_WHAT TO WORK ON_. Using the listing below, work out how many lines contain the word "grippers", and respond with that number alone.

_PROVIDED MATERIAL_.
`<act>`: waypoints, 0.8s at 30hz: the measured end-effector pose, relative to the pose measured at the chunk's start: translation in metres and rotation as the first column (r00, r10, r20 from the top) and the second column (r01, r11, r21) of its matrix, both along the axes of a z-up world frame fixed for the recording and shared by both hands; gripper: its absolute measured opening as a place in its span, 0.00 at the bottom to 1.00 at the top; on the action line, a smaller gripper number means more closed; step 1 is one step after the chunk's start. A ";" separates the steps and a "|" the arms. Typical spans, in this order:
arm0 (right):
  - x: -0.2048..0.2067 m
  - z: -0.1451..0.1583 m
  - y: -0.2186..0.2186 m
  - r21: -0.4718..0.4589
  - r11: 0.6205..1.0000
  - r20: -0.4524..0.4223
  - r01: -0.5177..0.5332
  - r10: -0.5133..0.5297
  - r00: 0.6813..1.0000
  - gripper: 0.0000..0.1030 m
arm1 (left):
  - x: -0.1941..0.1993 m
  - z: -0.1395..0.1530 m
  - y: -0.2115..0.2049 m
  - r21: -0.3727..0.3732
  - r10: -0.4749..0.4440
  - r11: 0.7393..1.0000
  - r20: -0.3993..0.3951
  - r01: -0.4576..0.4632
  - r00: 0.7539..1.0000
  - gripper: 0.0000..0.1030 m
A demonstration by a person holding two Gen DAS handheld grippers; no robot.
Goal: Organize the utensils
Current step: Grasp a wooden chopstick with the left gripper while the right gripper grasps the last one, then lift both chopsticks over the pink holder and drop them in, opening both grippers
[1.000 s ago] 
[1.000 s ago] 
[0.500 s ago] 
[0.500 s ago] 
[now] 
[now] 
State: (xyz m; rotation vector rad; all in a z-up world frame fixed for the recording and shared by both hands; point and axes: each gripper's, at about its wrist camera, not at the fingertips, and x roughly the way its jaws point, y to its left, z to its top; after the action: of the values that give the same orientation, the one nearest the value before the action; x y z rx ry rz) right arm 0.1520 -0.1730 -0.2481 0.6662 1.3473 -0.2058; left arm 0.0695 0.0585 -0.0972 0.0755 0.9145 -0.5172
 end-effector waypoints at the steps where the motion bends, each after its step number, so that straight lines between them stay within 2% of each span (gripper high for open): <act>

_ANSWER TO THIS EXERCISE_. 2